February 17, 2016

Block an Obama Nomination

According to Sen. Elizabeth Warren, the future of the republic teeters in the balance. Unless the United States Senate bows to the will of President Barack Obama and approves his replacement for Justice Antonin Scalia on the Supreme Court, everything we hold dear will be lost. A refusal to get with the program, Warren insists, “would threaten both the Constitution and our democracy itself. It would also prove that all the Republican talk about loving the Constitution is just that — empty talk.”

According to Sen. Elizabeth Warren, the future of the republic teeters in the balance. Unless the United States Senate bows to the will of President Barack Obama and approves his replacement for Justice Antonin Scalia on the Supreme Court, everything we hold dear will be lost.

A refusal to get with the program, Warren insists, “would threaten both the Constitution and our democracy itself.

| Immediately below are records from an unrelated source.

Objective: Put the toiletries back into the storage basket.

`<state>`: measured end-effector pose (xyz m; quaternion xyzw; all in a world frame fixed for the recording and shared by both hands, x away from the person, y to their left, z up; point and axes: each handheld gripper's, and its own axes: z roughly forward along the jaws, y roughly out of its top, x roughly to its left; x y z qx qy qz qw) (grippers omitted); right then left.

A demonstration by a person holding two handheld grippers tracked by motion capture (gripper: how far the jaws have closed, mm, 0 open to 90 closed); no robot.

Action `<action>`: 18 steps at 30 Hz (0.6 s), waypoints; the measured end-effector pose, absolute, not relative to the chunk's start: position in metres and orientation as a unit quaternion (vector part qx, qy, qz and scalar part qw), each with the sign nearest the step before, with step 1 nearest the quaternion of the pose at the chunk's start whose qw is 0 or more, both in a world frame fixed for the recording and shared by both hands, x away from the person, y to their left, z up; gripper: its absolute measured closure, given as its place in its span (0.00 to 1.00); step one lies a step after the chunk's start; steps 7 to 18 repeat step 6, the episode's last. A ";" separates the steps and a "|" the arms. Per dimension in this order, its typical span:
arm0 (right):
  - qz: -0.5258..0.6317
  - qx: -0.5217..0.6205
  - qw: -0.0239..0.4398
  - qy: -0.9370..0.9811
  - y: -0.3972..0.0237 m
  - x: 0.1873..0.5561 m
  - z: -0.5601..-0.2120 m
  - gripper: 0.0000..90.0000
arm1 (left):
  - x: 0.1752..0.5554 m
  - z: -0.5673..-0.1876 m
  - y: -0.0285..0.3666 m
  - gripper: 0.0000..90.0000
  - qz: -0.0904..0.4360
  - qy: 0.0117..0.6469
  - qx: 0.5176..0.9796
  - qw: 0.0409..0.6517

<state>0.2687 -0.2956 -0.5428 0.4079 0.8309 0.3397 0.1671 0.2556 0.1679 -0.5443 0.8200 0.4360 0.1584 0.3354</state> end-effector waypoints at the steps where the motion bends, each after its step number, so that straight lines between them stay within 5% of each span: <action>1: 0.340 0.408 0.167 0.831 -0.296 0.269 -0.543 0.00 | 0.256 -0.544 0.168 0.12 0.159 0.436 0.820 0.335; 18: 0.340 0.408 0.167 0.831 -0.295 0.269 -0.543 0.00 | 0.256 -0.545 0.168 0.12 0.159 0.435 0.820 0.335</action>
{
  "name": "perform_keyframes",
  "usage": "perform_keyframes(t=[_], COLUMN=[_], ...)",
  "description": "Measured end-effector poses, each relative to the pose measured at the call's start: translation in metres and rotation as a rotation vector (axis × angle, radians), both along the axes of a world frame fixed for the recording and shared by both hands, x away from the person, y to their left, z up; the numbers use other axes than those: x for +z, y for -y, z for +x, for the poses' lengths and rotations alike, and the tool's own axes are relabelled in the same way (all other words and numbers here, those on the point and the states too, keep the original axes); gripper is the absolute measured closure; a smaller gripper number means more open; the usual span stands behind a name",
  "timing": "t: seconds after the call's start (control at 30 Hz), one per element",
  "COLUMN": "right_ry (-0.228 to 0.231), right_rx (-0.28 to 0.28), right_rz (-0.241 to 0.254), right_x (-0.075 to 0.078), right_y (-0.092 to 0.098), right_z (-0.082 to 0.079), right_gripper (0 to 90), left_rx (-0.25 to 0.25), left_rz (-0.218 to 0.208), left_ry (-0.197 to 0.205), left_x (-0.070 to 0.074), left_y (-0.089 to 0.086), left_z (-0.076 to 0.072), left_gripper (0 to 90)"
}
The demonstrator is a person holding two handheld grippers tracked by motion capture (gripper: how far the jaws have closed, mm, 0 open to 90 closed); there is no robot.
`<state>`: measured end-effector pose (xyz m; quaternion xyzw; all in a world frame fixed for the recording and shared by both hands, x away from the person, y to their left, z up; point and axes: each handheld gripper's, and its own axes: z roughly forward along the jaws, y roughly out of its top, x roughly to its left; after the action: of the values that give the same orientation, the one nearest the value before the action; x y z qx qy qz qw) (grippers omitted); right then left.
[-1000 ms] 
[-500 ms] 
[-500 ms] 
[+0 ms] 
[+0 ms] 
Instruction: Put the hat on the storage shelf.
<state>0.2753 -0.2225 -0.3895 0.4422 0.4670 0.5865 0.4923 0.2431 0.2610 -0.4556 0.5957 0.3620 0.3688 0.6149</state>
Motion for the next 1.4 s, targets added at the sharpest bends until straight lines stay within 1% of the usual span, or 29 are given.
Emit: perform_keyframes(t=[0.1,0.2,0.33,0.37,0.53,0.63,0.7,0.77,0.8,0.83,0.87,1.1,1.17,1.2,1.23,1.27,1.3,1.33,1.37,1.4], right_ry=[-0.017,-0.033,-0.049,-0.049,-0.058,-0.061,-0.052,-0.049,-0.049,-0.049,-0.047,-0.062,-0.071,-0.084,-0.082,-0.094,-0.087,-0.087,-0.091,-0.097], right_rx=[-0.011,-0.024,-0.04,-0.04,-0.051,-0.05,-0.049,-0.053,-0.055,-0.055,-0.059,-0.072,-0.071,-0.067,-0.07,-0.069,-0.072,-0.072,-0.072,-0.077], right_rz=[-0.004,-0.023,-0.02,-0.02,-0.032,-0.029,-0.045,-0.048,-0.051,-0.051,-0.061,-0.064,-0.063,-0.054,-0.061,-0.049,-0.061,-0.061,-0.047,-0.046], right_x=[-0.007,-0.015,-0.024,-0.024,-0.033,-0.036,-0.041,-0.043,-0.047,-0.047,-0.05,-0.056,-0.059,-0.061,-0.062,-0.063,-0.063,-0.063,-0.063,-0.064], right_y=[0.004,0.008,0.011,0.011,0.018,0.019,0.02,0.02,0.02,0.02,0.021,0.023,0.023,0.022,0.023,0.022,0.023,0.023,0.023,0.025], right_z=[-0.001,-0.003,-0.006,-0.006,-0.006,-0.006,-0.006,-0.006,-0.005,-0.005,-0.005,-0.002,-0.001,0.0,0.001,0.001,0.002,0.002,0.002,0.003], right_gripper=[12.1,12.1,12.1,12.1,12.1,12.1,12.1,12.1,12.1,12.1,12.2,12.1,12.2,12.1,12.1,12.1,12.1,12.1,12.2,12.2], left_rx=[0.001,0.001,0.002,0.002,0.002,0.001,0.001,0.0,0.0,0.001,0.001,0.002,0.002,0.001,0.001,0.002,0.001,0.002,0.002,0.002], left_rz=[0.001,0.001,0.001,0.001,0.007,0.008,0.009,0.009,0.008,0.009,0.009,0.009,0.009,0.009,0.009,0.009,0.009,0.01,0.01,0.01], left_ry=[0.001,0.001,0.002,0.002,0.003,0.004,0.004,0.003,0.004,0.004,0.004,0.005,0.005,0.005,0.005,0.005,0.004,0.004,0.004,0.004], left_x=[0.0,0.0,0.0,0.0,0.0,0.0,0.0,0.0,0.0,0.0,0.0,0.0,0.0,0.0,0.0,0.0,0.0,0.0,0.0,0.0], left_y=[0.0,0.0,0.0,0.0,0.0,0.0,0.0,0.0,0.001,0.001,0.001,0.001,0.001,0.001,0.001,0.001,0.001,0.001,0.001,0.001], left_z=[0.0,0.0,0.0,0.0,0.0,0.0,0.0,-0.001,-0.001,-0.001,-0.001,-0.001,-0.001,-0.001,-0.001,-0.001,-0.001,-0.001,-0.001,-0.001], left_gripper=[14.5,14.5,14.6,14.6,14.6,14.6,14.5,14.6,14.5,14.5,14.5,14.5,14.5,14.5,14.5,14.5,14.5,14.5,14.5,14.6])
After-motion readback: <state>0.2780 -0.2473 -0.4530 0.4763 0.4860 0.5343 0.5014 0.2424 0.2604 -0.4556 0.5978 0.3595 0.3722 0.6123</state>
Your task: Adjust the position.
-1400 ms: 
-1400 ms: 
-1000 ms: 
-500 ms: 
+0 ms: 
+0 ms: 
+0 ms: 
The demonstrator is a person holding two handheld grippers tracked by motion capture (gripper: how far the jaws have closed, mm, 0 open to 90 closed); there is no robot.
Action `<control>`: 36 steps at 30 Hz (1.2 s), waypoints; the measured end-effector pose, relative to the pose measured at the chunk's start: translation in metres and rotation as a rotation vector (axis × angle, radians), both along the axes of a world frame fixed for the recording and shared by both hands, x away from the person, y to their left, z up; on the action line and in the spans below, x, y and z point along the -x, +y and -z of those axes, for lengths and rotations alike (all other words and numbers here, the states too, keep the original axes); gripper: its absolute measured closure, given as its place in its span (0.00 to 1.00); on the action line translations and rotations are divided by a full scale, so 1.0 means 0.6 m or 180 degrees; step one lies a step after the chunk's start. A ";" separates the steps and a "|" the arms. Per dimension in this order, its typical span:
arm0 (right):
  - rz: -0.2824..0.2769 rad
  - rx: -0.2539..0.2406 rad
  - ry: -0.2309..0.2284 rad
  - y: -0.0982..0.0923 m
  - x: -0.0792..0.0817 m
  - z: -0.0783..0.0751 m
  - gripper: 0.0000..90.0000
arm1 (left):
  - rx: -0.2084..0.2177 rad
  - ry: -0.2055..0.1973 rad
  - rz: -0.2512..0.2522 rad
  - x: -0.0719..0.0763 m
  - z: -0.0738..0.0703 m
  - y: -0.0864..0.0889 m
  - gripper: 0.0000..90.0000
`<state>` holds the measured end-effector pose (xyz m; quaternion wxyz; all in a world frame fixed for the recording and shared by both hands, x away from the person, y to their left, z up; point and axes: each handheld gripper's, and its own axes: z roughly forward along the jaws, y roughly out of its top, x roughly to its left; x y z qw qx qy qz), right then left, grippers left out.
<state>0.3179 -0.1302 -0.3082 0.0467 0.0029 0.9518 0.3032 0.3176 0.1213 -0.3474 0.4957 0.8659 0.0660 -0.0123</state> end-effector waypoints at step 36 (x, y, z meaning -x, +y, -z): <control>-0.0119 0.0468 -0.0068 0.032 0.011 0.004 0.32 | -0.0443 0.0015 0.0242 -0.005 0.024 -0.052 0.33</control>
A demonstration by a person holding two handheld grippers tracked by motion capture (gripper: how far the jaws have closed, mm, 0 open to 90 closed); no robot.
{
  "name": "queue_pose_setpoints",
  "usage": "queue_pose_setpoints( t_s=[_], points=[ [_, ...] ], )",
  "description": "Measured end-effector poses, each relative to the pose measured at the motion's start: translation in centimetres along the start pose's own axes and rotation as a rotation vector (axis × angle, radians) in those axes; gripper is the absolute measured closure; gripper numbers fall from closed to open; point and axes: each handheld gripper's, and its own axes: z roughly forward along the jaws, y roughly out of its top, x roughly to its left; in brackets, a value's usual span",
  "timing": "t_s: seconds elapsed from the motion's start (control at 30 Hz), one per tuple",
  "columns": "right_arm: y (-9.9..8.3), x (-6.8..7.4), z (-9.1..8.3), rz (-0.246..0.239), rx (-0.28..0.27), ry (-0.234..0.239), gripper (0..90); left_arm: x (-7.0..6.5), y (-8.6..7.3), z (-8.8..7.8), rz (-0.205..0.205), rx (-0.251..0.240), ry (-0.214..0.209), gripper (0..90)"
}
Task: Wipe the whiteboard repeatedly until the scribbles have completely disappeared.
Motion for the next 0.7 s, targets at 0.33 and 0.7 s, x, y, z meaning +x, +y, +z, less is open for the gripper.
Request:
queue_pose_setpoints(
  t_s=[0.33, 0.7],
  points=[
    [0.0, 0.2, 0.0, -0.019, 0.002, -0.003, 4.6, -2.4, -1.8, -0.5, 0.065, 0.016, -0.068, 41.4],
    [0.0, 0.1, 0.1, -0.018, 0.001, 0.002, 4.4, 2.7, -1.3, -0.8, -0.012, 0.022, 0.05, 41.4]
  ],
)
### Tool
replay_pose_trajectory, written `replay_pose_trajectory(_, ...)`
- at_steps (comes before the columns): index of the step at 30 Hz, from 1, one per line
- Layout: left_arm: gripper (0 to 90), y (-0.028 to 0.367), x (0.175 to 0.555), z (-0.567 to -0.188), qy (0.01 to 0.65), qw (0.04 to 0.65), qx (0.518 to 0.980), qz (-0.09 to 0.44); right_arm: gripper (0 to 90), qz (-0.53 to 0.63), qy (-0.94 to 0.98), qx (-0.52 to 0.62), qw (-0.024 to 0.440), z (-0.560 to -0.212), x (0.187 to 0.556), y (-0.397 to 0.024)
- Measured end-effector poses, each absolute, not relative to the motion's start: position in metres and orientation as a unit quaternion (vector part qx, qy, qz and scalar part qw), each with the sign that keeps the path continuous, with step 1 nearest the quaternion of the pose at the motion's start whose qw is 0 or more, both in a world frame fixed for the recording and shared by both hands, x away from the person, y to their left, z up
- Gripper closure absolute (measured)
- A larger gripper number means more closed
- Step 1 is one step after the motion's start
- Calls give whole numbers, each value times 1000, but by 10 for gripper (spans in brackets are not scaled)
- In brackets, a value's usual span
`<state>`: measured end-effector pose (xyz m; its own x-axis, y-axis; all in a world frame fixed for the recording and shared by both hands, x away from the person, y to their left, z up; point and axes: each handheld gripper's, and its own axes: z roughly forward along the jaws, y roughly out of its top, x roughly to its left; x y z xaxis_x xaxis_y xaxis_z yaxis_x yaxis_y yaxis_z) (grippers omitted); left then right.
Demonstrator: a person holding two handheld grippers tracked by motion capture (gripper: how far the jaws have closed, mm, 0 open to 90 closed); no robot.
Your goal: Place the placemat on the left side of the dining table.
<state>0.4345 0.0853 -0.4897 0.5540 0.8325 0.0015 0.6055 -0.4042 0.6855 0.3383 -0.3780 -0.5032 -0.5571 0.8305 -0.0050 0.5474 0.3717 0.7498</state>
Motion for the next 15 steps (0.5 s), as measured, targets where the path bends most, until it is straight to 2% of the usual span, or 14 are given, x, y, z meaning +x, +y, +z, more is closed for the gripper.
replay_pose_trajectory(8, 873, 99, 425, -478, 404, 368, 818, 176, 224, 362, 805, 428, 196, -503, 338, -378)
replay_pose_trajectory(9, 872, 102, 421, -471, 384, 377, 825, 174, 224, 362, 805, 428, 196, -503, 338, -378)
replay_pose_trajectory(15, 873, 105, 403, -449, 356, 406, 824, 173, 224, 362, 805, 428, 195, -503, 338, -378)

It would also prove that all the Republican talk about loving the Constitution is just that — empty talk.”

This is the twisted view now prevalent on the left and in the media: It reads Article II of the Constitution giving the president the power to appoint justices with “the advice and consent” of the Senate as, in effect, an affirmative obligation on the Senate to consider and approve the president’s nominees.

Might this wholly fanciful constitutional exegesis have something to do with a desire to replace Scalia, a giant of originalism, with another progressive rubber stamp? Cut to Sen. Chuck Schumer, a giant of clever partisan manipulations. Back in 2007, the New York Democrat all but pledged his life and sacred honor to blocking any further George W. Bush appointments to the Supreme Court — and somehow democracy survived.

Of course, Barack Obama can nominate whomever he likes to the Supreme Court. Of course, the Senate can block him or her. And of course, Democrats can call Republicans heedless obstructionists and try to turn the public against them. This is the natural contest between the political branches, which is a feature of the U.S. Constitution, not a bug.

At the fault line between the two elected branches, the nomination process is inherently political, and, inevitably, tensions will be highest when a president is about to leave office. Josh Blackman of the South Texas College of Law found that the most recent examples of a president getting an election-year nominee through a Senate held by the opposing party were 1988 (Ronald Reagan got Anthony Kennedy after the rejection of Robert Bork) and then all the way back in 1880 (Rutherford B. Hayes got William Burnham Woods).

The Congressional Research Service looked at rejected Supreme Court nominees a few years ago and concluded, “Opposition to the nominating President played a role in at least 16 of the 36 nominations that were not confirmed. Many of the 16 were put forward by a President in the last year of his presidency — seven occurred after a successor President had been elected, but before the transfer of power to the new administration.” (In the 19th century, there was a much longer gap between the presidential election and the new president taking office.)

No doubt, Republicans will take heat for simply saying “no” to another Obama appointee to the court. But there will be none of the faux drama of a government shutdown, when the national parks are shackled and the media acts as if America’s national life is on the verge of collapse. The country will be able to survive some 4-4 Supreme Court decisions, which affirm the lower-court decision.

This is a chance for the Senate, in behalf of the prerogatives of Congress, to show some institutional self-respect. It owes President Obama no deference or consideration. He has trampled on the legislative power at every opportunity, including attempting to deem the Senate in recess on his own say-so (he lost the resulting Supreme Court case 9-0). His unconstitutional immigration and clean-power directives both have been held in abeyance by the courts.

If President Obama wanted a collegial relationship with the Republican Senate, he should have thought of that long ago, and if didn’t want to lose the Senate, he should have moderated his stances. Now, he will pronounce himself shocked and saddened that Congress doesn’t want to hold his coat while he remakes the high court. The Senate should hold firm, and let Elizabeth Warren and her colleagues rend their garments and gnash their teeth.